▶ **Your assignment**
Exact copies of all the lines below are needed, without the pictures.

▶ **Given material**
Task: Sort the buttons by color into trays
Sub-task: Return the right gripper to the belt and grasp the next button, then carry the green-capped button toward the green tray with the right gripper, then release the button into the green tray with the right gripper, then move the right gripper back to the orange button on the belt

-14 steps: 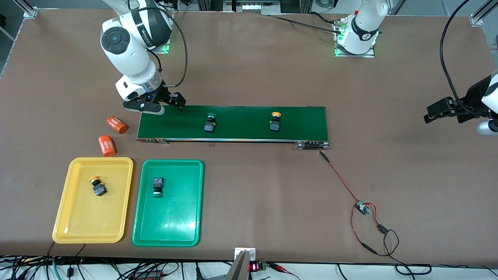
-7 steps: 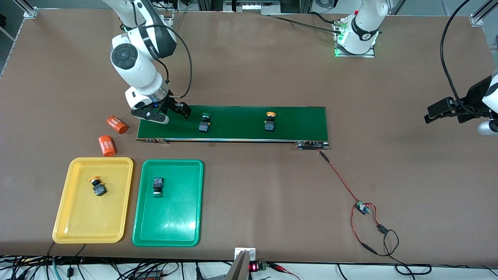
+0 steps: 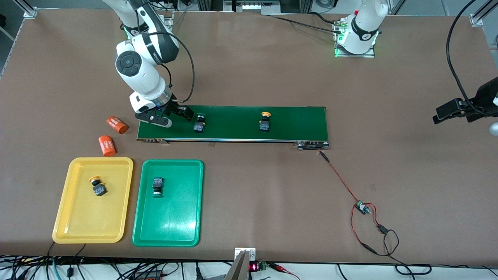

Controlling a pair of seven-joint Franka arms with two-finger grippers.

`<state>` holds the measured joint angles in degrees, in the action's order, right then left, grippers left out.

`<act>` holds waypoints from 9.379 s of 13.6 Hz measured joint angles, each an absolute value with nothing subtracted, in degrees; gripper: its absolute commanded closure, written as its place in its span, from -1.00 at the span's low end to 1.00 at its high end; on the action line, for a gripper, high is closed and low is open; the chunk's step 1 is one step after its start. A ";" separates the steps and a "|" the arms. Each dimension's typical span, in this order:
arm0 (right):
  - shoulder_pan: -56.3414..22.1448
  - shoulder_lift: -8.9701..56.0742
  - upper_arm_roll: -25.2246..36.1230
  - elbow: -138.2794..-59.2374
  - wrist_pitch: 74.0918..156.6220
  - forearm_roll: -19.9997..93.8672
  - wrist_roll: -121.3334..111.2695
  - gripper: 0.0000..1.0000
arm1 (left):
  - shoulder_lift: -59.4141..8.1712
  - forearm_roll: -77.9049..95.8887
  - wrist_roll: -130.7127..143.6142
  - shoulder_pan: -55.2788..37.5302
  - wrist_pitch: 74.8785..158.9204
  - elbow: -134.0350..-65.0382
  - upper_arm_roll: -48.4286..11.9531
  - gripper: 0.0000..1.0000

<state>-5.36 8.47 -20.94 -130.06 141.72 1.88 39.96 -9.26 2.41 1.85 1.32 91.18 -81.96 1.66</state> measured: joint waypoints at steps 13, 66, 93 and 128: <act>-6.33 10.24 -20.68 -129.84 141.07 -6.80 37.74 -1.00 | -9.18 2.42 1.85 -0.57 88.85 -81.91 3.43 -1.00; -1.93 38.48 -15.09 -81.55 128.27 -3.81 6.75 0.92 | -7.45 4.16 1.85 -0.78 87.95 -82.00 2.79 -1.00; -3.98 25.28 -11.19 -89.88 108.58 -2.42 9.19 -1.00 | -7.48 4.16 1.72 -0.78 91.98 -83.54 2.79 -1.00; -6.08 11.23 -14.98 -129.09 137.85 -2.38 24.63 -1.00 | -8.22 4.16 1.72 1.04 92.33 -83.99 3.00 -1.00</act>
<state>-6.08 11.23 -14.98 -129.09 137.85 -2.38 24.63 -8.22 4.16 1.72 1.04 92.33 -83.99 3.00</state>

▶ **Written solution**
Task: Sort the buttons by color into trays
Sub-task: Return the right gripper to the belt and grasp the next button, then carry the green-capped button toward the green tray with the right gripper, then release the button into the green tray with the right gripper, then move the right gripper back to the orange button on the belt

-14 steps: 
-7 steps: 
+0 steps: 

Controlling a pair of seven-joint Franka arms with two-finger grippers.

`<state>` holds the measured joint angles in degrees, in the action's order, right then left, grippers left out.

`<act>` holds waypoints from 9.379 s of 13.6 Hz measured joint angles, each an absolute value with nothing subtracted, in degrees; gripper: its absolute commanded closure, written as its place in its span, from -1.00 at the span's low end to 1.00 at its high end; on the action line, for a gripper, high is closed and low is open; the chunk's step 1 is one step after its start. A ";" separates the steps and a "|" the arms. Each dimension's typical span, in this order:
arm0 (right):
  - shoulder_pan: -56.3414..22.1448
  - shoulder_lift: -8.9701..56.0742
  - upper_arm_roll: -25.2246..36.1230
  - elbow: -138.2794..-59.2374
  - wrist_pitch: 74.0918..156.6220
  - forearm_roll: -19.9997..93.8672
  - wrist_roll: -121.3334..111.2695
  - gripper: 0.0000..1.0000
arm1 (left):
  - shoulder_lift: -59.4141..8.1712
  - forearm_roll: -77.9049..95.8887
  - wrist_roll: -130.7127..143.6142
  - shoulder_pan: -55.2788..37.5302
  - wrist_pitch: 74.8785..158.9204
  - elbow: -134.0350..-65.0382
  - upper_arm_roll: -48.4286..11.9531
  - gripper: 0.0000..1.0000

<state>-5.36 8.47 -20.94 -130.06 141.72 1.88 39.96 -9.26 2.41 1.85 1.32 91.18 -81.96 1.66</state> measured: joint waypoints at steps 13, 66, 93 and 128: <act>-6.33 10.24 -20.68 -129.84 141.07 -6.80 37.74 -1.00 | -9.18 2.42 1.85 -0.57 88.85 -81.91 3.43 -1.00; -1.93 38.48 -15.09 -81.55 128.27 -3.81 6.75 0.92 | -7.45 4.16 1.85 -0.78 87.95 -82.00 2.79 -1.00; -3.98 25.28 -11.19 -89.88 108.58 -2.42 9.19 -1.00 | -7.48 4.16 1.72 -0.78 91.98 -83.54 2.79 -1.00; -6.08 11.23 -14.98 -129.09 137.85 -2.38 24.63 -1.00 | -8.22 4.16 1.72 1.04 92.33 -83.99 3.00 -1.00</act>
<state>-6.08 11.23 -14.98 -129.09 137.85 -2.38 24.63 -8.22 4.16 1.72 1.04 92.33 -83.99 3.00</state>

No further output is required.